Wine spending in the United States reached a record in 2025 even as Americans kept drinking less of it, according to the 2026 BMO Wine Market Report, a sign that higher prices are propping up the category while demand continues to weaken.

The report said the overall value of the U.S. wine market rose 3% last year, but total volume fell again. That gap reflects a market in which consumers are buying fewer bottles and drinking less often, while wineries are charging more to offset softer sales. The result, industry executives said, is a business that looks healthier on paper than it does in cellars and distribution channels.

Adam Beak, managing director and head of wine and spirits at BMO, said the industry was not simply pausing but undergoing a reset. He said higher prices were keeping market value elevated while masking a structural decline in consumption. Fewer people are drinking wine, he said, and those who do are doing so less frequently. At the same time, supply is shrinking, distribution is changing and direct-to-consumer sales are no longer growing as they once did.

The report pointed to California, which remains the center of U.S. wine production, as a major source of the supply shift. Over the past decade, wine entering the U.S. market from California has fallen by nearly 25%, according to the report. That decline reflects fewer vineyard plantings, a smaller harvest and a deliberate move away from producing surplus wine after years of softer demand.

Producers are also dealing with excess inventory that continues to weigh on cash flow. The report said wineries face pressure from both sides: weaker consumer demand and rising costs tied to production, shipping and distribution. Many businesses are trying to reduce stock rather than build it, which is changing how much wine reaches retailers and restaurants.

Direct-to-consumer shipments were one of the weakest parts of the market in 2025. The report said both volume and value fell sharply as shipping costs rose and consumers cut discretionary spending. That channel had been one of the industry’s growth engines for years, especially for smaller wineries that relied on tasting rooms and online sales to reach customers without going through wholesalers.

Distribution is also shifting. The report said many wineries have lost key distributors and are taking on more direct selling responsibilities themselves. That change can give producers more control over pricing and customer relationships, but it also adds costs and complexity at a time when margins are already under strain.

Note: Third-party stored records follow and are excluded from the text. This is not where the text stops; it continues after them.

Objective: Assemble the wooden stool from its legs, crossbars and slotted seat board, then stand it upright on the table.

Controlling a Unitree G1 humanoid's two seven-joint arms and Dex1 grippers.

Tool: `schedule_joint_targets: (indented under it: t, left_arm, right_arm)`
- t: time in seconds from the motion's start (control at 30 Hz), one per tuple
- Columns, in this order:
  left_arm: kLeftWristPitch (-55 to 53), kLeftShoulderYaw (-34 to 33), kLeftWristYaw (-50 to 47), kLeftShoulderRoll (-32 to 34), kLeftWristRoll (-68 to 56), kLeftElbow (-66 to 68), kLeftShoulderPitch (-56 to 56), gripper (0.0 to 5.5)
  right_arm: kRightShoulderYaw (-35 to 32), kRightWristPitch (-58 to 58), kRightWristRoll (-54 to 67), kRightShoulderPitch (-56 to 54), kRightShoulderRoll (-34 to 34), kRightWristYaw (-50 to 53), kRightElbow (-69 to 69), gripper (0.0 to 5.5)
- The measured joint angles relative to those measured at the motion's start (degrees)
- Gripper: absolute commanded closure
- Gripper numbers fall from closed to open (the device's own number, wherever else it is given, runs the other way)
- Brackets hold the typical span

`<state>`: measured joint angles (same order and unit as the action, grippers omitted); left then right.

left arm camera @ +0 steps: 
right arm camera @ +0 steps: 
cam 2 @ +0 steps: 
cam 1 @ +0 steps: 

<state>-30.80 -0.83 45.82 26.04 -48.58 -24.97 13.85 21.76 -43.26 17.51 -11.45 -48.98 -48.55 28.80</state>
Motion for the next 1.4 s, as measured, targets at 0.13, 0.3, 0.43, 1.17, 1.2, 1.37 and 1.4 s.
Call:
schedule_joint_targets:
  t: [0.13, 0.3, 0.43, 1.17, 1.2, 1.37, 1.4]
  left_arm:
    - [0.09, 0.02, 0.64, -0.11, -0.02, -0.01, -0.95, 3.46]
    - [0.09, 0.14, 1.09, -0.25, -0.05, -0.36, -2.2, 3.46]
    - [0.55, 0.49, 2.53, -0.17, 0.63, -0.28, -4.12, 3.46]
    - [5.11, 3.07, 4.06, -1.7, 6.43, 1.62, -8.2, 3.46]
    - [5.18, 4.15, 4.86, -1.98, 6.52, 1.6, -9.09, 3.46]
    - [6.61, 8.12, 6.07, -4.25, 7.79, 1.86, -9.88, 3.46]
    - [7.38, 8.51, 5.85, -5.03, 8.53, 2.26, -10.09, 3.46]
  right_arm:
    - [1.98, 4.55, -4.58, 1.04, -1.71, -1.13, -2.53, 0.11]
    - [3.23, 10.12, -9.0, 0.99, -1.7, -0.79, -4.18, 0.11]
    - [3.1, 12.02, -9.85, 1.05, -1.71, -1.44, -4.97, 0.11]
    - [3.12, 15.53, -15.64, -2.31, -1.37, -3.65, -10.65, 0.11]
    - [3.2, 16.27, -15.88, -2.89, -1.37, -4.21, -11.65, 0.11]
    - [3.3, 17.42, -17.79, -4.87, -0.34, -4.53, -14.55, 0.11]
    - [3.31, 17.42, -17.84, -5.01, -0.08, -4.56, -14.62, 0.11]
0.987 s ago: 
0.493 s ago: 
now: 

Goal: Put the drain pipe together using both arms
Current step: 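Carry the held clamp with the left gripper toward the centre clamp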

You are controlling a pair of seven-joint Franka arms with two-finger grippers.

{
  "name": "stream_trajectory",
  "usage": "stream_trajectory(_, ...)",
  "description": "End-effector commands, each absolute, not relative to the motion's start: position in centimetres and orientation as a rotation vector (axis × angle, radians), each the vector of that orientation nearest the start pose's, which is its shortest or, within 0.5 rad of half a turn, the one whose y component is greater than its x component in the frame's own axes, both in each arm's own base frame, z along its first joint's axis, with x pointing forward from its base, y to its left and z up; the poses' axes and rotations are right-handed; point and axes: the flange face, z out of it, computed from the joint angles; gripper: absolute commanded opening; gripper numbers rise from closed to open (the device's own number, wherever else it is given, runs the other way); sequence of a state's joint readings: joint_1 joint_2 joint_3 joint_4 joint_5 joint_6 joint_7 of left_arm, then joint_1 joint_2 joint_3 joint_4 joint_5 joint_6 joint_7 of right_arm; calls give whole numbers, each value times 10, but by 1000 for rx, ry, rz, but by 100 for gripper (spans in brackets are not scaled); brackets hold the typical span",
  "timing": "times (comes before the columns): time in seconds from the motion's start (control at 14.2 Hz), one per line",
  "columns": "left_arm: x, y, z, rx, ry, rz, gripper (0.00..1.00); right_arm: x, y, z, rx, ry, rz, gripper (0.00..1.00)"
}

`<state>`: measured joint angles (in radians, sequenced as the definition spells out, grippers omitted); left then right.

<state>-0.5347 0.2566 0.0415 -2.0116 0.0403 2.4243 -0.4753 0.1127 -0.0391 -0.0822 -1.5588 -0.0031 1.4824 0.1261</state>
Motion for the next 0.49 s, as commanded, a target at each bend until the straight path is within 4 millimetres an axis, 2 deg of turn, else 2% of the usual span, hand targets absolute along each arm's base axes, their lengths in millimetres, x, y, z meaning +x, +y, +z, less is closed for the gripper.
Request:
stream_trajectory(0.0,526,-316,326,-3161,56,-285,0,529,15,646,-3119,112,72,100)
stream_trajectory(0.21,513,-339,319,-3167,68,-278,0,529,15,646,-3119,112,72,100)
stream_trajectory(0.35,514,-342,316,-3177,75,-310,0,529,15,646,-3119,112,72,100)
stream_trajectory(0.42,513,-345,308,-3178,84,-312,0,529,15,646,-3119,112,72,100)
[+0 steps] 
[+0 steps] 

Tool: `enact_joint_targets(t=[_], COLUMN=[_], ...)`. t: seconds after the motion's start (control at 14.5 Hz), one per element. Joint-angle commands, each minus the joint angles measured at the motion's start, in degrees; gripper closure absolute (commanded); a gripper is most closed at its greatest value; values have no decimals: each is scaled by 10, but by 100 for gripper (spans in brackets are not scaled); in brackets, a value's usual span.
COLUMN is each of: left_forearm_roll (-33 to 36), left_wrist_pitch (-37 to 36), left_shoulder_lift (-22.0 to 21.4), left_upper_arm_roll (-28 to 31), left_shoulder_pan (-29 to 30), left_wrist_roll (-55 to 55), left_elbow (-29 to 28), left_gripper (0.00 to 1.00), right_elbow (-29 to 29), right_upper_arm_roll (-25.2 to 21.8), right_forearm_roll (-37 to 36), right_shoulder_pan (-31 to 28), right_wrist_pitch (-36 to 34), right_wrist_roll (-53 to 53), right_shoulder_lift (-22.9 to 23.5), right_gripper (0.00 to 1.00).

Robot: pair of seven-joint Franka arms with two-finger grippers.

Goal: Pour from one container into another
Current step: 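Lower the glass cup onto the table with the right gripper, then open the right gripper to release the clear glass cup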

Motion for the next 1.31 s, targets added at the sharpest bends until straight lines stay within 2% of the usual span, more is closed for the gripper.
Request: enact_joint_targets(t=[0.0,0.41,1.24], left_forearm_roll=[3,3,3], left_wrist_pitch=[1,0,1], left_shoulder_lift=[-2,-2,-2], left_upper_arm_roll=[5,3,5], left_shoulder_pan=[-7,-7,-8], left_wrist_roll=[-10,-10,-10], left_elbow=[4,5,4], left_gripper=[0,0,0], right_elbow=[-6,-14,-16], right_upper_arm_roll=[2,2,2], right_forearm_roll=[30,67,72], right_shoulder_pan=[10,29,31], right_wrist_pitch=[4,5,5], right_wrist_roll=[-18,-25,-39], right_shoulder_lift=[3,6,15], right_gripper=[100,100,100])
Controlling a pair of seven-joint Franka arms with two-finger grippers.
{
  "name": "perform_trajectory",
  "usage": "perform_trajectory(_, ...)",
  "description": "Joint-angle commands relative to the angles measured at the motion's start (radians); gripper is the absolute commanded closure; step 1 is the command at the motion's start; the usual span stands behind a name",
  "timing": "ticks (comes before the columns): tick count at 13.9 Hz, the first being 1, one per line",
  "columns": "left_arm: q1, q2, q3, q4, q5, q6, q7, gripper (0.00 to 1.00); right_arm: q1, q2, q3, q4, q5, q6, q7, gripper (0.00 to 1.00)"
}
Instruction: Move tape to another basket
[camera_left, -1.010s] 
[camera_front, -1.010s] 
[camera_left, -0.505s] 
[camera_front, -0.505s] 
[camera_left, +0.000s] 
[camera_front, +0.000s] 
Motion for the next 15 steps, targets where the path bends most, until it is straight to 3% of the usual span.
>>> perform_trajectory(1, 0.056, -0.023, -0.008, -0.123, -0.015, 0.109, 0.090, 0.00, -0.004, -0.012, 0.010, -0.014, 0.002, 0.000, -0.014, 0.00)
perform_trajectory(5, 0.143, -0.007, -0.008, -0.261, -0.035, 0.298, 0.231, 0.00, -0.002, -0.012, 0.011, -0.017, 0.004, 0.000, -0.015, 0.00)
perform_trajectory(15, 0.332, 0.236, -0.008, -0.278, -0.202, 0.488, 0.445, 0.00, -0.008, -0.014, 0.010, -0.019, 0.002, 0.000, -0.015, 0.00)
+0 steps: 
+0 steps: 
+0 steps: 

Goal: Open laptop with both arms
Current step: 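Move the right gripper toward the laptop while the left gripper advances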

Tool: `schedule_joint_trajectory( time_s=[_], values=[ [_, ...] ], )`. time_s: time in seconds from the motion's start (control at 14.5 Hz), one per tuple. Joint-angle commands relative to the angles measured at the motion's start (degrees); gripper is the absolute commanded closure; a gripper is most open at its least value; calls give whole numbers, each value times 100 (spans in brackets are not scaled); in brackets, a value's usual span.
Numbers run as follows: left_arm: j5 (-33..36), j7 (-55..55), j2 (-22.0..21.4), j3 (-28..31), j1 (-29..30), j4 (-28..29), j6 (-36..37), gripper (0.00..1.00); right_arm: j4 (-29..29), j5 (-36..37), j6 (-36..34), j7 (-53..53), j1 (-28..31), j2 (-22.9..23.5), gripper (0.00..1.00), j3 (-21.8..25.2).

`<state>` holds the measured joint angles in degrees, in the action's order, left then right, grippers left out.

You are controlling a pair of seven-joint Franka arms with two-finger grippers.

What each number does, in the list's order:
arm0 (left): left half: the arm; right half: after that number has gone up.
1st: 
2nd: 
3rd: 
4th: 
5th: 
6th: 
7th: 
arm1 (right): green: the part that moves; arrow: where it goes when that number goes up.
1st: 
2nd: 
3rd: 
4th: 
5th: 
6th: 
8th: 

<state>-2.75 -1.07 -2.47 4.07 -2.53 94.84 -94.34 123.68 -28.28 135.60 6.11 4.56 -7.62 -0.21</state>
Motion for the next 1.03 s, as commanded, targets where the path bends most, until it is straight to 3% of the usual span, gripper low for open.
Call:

Not every category moved in the same direction. Flavored wines gained ground in 2025, while sparkling wine sales declined. The split suggests that consumers are becoming more selective and that preferences are fragmenting across styles and price points rather than moving in one clear direction.

Tony Sciarrino, head of BMO Commercial Bank in the United States, said the industry was facing real adjustment as higher prices supported value but softer demand, rising costs and changing distribution dynamics continued to pressure producers. He said wineries would need to adapt thoughtfully if they wanted to remain competitive.

The report said most wineries expect the market to stabilize or recover within three years, but it also suggested that any recovery will likely come in a smaller industry with tighter supply, more competition and greater emphasis on flexible pricing, packaging changes and new sales channels.